Это называется – почувствуйте разницу. Через какое-то очень непродолжительное время я и Кирилл лежали вместе на кухонном полу, держась руками за уши и открывая рты. У Кирилла носом шла кровь; я ничего – видимо, частично приспособился. Когда к начальству вернулся дар речи, оно простонало:
– Я тебя сейчас придушу, сволочь ты эдакая… Ты что, мысли нормально прочитать не можешь, дилетант хренов? Ой, голова моя бедная…
Когда мы снова уселись за стол и принялись лечиться выставленным мною фирменным коньяком, я несколько путано заговорил:
– Кирилл, ты так ничего пока и не понял. Я не просто был у тебя в голове, я… как бы это сказать-то… ну, по возвращении снял с тебя ментальную и эмоциональную голограмму мозга, всё то, что у там тебя успело накопиться. Ты сильный, ты отчаянно сопротивлялся, поэтому нам и было так хреново, когда ты вытолкнул меня из себя. Это Степаныча я быстренько съел… может, потому ещё, что вошёл к нему на отрицательных эмоциях. Кстати, когда я был у него в голове, и, строго говоря, уже и был Степанычем… я ощутил некую точка не возврата, и моё новое тело захотело избавиться от старого. Ладно, об этом можно и потом… Прости, что заставил тебя всё это испытать на свой шкуре, но иначе ты бы мне не поверил, а мне надо, чтобы ты мне поверил. Мне очень многому надо научиться, и ты должен мне в этом помочь. Кроме тебя, Кирилл, я больше никому не верю. А тут дело такое, сам понимаешь…
Кирилл допил из бокала и щедро плеснул себе ещё. Мой бокал он проигнорировал.
– Так… Чего ты там, говоришь, снял-то?
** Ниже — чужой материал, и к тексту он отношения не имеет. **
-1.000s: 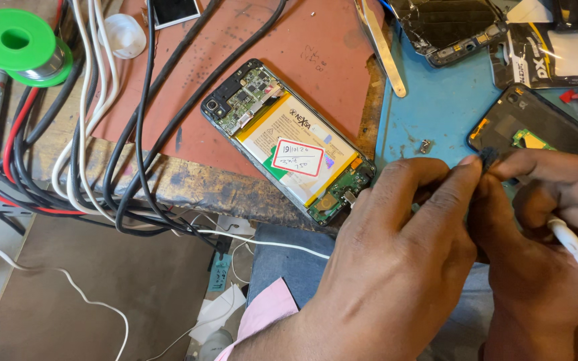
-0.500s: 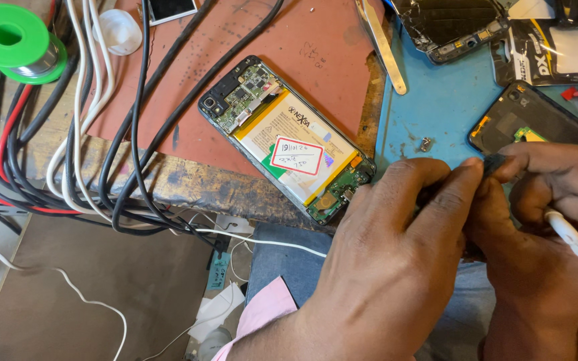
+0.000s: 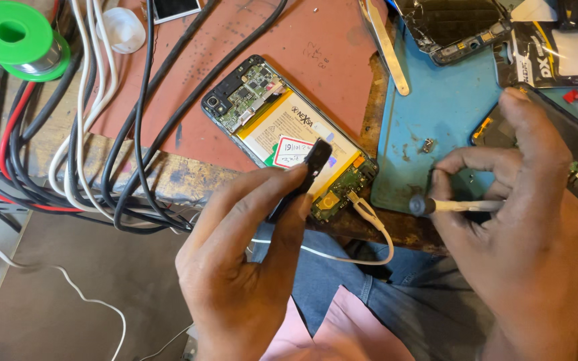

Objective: The person uses a white pen-like tool to probe and scrape around the charging port area of a disassembled mobile phone. They then use tweezers to adjust a small component near the port while the phone remains connected to a white charging cable.

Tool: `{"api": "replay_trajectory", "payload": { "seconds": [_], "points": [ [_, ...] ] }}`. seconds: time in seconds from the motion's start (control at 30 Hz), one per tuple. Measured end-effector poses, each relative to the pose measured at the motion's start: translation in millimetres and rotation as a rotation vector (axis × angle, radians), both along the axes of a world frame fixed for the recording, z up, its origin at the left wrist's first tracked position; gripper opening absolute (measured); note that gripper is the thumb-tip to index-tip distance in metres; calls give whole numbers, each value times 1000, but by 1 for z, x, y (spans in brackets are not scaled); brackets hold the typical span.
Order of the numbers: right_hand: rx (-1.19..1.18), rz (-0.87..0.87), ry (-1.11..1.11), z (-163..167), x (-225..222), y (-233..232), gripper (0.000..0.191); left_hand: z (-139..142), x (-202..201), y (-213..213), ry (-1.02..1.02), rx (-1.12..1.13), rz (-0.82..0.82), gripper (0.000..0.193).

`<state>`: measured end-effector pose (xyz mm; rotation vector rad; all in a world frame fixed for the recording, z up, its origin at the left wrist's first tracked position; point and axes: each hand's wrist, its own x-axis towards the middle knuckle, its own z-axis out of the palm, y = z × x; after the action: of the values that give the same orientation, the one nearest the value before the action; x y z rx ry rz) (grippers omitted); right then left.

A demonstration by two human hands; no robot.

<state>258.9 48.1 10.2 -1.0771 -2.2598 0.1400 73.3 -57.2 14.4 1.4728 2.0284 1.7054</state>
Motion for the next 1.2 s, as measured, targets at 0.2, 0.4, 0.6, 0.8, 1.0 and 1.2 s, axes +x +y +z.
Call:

Всю мою жизненную память? Бред.
– Не веришь, спроси меня о чём-нибудь давнем, что тебя тревожит до сих пор, можешь из самого детства копнуть
– Ох и достал ты меня! – Он залпом проглотил коньяк. – Ладно. Что я сделал, когда подобрал выпавший из кармана у отца трояк?
– Ты купил сборную модель самолёта, «Ан-24». Маме соврал, что накопил на школьных обедах. Переживать по этому поводу ты стал гораздо позже, но родителям так и не признался, – отрапортовал я.
Шеф поставил бокал на стол так стремительно, что ножка отломилась.
– Ну что, веришь теперь?
– Подожди-подожди, опять в голове заломило… У-у-фф. Н-да, это не телепатия, это высший пилотаж. Стой, а когда я на спор захотел поцеловать девочку, на два года меня старше…
Мои ответы были исчерпывающими. Наконец он поднял руки:
– Всё-всё, хватит… Верю. Вот только ещё одно… И как ты теперь ко мне относишься, зная… ну, обо всех этих скелетах в шкафу?
Я был готов к этому вопросу.
– Как-как… Также, как и ты к себе. Ведь я вроде бы как тобой и был… вместо тебя. И потом, оказывается, такого рода информация стирается довольно быстро. Буквально за пару ночей.
– Гм… Во сне?
– Ну да. Остаётся только общий размытый образ.
Кирилл помолчал.
– Ну ты, конечно, уникум… И псих. Друзьями нам теперь уже не бывать, это точно, но поработать вместе можно – отчего же не поработать? Давай, поднимай бокал – ты в команде!
Как ни странно, но друзьями мы всё-таки остались.